• [Prompt]: Output exactly, with nothing added, the entries from the first line through the line with "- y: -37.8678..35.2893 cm".

---- Data section

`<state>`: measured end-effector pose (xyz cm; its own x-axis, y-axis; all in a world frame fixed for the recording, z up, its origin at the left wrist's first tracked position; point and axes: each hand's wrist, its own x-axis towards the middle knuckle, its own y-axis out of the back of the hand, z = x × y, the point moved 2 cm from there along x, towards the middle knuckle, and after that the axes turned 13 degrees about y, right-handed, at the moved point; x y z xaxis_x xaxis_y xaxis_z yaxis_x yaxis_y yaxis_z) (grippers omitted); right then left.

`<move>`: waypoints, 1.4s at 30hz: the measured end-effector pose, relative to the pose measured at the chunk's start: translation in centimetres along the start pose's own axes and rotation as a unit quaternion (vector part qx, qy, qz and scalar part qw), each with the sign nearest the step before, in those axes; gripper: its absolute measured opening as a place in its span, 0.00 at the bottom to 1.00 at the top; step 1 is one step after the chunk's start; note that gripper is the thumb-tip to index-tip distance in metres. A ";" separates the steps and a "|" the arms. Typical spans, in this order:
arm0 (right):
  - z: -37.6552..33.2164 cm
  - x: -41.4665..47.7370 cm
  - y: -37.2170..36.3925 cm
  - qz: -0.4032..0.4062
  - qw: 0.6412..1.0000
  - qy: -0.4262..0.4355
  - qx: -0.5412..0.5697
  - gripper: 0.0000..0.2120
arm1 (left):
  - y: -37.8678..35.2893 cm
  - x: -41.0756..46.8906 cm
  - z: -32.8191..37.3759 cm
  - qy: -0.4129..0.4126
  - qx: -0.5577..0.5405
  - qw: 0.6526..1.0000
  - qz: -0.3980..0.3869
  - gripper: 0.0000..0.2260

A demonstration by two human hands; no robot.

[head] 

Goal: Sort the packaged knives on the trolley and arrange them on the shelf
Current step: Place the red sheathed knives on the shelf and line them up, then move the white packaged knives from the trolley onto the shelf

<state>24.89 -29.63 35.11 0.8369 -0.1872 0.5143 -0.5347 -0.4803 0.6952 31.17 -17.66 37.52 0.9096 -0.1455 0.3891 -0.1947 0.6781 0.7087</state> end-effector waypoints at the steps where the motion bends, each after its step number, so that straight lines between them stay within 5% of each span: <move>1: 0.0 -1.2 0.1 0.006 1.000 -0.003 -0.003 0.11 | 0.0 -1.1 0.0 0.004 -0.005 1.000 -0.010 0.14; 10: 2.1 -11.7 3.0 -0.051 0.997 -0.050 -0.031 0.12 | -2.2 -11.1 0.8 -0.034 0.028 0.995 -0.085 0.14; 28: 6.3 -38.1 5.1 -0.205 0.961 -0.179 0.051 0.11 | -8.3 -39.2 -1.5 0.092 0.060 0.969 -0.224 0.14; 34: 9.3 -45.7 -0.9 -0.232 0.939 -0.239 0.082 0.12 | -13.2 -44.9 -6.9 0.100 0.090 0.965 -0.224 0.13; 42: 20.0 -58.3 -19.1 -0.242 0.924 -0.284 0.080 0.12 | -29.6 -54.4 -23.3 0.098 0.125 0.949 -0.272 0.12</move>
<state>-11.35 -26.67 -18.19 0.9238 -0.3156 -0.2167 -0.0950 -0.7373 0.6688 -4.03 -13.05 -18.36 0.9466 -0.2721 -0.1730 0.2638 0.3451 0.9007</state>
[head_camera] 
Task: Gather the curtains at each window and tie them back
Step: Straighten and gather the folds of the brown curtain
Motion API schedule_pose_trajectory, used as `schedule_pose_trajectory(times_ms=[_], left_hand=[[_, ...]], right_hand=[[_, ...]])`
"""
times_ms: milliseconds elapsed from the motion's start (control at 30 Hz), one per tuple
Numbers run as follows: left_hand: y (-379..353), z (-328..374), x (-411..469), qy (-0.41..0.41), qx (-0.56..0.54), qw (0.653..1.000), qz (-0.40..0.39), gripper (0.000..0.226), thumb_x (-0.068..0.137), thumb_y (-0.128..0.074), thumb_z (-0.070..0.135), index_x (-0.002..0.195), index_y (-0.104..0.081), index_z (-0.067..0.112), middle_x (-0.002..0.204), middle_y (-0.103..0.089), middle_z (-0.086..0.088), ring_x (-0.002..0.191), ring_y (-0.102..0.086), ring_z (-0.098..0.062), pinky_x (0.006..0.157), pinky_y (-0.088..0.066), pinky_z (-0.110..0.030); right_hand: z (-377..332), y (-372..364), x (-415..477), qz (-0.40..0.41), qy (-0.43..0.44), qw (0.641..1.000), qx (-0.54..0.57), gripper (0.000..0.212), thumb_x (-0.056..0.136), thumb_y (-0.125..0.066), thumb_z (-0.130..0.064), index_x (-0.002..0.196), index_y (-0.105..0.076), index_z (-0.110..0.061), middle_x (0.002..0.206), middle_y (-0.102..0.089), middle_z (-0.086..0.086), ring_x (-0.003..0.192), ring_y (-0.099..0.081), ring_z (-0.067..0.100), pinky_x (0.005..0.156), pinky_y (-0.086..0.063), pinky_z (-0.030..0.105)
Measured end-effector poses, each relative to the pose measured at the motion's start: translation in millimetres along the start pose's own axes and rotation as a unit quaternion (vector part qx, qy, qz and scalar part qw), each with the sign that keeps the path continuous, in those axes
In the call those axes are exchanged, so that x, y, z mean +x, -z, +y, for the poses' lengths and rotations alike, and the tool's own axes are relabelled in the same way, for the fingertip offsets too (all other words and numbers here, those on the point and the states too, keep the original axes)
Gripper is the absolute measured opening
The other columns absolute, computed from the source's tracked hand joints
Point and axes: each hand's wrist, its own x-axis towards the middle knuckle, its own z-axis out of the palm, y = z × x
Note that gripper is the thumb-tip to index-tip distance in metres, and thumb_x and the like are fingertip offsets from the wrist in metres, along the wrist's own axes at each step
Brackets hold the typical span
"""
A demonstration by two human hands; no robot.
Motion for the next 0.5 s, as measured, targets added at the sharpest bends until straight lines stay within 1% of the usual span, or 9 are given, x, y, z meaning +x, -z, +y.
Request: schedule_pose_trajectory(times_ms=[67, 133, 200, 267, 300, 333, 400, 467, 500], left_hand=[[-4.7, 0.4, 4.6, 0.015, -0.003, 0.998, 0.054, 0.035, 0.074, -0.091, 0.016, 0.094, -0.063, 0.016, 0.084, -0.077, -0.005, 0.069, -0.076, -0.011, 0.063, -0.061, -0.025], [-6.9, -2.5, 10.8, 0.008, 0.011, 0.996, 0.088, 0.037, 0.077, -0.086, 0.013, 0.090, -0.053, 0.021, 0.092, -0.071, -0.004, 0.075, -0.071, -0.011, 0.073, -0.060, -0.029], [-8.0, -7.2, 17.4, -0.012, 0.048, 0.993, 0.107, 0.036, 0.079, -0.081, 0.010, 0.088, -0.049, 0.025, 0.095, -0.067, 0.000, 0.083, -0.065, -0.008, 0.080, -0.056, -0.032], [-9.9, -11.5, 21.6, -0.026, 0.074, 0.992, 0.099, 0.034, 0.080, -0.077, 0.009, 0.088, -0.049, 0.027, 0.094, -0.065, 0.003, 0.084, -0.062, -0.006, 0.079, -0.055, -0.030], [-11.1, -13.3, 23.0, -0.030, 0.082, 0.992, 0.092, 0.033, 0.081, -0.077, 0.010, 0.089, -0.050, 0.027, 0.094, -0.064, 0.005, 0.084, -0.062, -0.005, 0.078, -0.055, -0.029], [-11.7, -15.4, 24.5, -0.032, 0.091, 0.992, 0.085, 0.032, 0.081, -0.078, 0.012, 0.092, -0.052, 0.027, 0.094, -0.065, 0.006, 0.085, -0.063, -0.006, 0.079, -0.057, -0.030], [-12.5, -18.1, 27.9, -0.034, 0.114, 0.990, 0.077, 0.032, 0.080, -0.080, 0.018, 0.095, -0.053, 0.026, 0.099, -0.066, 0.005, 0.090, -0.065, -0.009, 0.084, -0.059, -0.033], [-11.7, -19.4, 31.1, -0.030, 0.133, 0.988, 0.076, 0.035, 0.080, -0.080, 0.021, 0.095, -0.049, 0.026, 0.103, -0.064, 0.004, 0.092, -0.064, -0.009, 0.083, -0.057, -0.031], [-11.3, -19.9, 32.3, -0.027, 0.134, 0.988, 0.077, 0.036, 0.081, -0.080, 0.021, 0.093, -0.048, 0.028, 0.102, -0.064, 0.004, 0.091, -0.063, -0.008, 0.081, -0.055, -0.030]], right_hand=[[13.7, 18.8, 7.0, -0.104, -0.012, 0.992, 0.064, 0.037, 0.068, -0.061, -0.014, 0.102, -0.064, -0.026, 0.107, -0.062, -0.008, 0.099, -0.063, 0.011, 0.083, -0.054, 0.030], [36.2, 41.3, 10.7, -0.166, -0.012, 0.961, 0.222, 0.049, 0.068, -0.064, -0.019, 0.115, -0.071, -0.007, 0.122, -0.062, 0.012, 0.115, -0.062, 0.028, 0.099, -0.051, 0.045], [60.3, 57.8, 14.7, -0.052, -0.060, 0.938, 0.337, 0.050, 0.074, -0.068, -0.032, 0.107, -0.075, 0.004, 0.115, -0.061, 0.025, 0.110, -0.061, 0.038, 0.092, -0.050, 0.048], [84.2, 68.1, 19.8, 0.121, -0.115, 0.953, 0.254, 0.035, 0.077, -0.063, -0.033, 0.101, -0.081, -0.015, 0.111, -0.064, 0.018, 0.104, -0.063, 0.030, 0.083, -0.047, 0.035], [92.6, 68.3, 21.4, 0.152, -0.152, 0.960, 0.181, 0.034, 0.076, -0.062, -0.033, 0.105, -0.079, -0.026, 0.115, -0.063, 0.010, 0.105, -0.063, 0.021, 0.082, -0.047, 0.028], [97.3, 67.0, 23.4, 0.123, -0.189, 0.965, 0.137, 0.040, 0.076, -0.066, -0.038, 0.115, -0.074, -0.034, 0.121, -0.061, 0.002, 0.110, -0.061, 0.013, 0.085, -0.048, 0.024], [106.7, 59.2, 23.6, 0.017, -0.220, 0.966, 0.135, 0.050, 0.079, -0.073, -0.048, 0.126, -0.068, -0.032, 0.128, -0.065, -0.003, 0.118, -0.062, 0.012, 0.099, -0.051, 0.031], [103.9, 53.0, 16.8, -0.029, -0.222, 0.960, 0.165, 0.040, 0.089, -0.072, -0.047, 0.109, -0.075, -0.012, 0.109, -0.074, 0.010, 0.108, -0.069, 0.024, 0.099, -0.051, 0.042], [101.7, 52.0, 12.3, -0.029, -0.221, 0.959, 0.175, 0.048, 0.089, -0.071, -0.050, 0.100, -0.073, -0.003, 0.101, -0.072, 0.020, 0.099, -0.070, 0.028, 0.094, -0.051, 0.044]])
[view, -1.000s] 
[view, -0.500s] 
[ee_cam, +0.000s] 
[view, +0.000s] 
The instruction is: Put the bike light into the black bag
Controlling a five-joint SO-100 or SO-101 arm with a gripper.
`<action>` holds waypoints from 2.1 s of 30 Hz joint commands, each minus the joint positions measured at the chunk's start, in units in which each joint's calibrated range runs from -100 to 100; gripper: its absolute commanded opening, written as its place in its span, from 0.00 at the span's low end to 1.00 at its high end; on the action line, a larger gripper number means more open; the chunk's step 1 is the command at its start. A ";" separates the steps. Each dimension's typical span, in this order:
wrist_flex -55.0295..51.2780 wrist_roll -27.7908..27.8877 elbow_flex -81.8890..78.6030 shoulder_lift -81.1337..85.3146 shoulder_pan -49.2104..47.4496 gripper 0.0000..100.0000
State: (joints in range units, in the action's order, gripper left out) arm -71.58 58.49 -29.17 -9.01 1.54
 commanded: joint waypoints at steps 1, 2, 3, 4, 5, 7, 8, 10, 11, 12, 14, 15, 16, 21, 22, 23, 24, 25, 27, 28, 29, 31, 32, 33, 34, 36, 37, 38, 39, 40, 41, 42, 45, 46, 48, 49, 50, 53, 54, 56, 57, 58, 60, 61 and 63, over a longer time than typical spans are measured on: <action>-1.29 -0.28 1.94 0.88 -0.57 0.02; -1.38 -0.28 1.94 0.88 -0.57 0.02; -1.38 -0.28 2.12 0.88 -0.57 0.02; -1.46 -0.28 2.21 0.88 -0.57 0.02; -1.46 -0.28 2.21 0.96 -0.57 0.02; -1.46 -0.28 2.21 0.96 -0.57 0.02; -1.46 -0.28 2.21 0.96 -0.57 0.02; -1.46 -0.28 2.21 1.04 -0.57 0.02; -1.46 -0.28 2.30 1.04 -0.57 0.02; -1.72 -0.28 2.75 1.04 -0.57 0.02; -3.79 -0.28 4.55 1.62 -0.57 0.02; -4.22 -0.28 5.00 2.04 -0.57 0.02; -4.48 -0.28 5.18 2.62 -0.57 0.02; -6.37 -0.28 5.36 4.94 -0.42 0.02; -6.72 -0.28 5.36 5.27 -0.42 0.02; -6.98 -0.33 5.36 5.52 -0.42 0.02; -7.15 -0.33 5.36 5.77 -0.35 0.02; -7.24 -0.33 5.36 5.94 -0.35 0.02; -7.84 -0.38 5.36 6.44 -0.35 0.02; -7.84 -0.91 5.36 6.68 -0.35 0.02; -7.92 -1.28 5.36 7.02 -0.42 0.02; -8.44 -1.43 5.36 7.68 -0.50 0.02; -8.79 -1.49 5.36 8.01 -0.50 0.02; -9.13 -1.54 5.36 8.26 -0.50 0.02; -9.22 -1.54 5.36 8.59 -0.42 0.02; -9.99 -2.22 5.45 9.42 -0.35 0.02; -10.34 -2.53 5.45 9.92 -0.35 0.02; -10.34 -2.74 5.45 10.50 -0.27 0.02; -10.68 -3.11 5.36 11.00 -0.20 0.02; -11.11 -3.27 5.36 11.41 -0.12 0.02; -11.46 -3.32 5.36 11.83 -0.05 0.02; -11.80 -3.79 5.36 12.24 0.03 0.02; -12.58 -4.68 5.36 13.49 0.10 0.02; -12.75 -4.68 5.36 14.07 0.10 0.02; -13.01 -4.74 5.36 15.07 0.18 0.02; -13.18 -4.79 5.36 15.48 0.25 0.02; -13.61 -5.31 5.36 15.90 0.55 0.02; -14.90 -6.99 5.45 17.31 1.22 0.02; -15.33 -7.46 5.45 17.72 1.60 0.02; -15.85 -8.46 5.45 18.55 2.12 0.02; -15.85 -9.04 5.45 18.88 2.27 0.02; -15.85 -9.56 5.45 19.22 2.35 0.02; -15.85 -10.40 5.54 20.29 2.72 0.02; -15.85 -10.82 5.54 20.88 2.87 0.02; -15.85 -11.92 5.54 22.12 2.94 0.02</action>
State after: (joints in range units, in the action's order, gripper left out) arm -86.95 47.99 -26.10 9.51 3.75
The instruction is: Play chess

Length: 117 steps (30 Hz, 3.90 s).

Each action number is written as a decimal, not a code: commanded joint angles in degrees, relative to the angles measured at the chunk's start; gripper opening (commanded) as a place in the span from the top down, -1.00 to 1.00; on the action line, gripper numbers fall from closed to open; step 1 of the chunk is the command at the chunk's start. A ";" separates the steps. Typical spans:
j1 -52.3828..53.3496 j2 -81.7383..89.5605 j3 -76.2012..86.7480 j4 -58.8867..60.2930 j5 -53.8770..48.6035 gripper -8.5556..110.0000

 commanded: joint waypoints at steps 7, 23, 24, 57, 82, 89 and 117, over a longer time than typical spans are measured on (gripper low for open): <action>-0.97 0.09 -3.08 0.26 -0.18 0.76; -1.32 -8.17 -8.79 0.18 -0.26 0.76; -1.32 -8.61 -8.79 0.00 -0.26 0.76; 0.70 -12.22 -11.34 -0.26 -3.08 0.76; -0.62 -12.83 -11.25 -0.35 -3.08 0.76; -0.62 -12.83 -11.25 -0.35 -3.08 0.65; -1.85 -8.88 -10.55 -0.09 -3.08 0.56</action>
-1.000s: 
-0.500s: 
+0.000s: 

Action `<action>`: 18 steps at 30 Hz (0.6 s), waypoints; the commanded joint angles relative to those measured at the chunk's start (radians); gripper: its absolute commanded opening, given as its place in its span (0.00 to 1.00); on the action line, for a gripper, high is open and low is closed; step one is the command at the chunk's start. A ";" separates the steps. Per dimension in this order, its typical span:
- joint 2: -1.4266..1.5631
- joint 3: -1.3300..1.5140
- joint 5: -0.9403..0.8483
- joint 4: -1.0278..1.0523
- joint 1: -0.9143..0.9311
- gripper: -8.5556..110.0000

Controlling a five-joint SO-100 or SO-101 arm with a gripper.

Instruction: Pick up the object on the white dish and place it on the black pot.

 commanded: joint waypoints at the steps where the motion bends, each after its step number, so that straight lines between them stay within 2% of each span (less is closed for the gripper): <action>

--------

• [Solution]:
`<state>`: measured end-effector pose (xyz cm; its own x-axis, y-axis; all in a world frame fixed for the recording, z up, its origin at the left wrist's first tracked position; point and axes: each hand's wrist, its own x-axis towards the middle knuckle, its own y-axis out of the back of the hand, z = x × y, the point moved 2 cm from there along x, towards the middle knuckle, and after that the axes turned 13 degrees about y, right-handed, at the moved point; x y z xaxis_x xaxis_y xaxis_z yaxis_x yaxis_y yaxis_z) (grippers omitted); right then left.

`<move>`: waypoints, 1.4s at 30hz: the measured end-effector pose, relative to the pose measured at the chunk's start: translation in centimetres along the start pose's own axes and rotation as a unit quaternion (vector part qx, qy, qz and scalar part qw), each with the sign nearest the step before, in those axes; gripper: its absolute measured opening as a place in its span, 0.00 at the bottom to 1.00 at the top; step 1 is one step after the chunk's start; note that gripper is the thumb-tip to index-tip distance in metres. A ";" separates the steps and a "|" the arms. Typical spans, in this order:
arm0 (right):
  - z: -37.6552..33.2164 cm
  - x: -41.4665..47.7370 cm
  - y: -37.2170..36.3925 cm
  - qz: -0.4032..0.4062
  - qw: 0.6412..1.0000
  - qy: -0.4262..0.4355
  - qx: -0.5412..0.5697
  - gripper: 0.0000..0.2120
arm1 (left):
  - y: -37.8678..35.2893 cm

No more is needed to finish this exercise.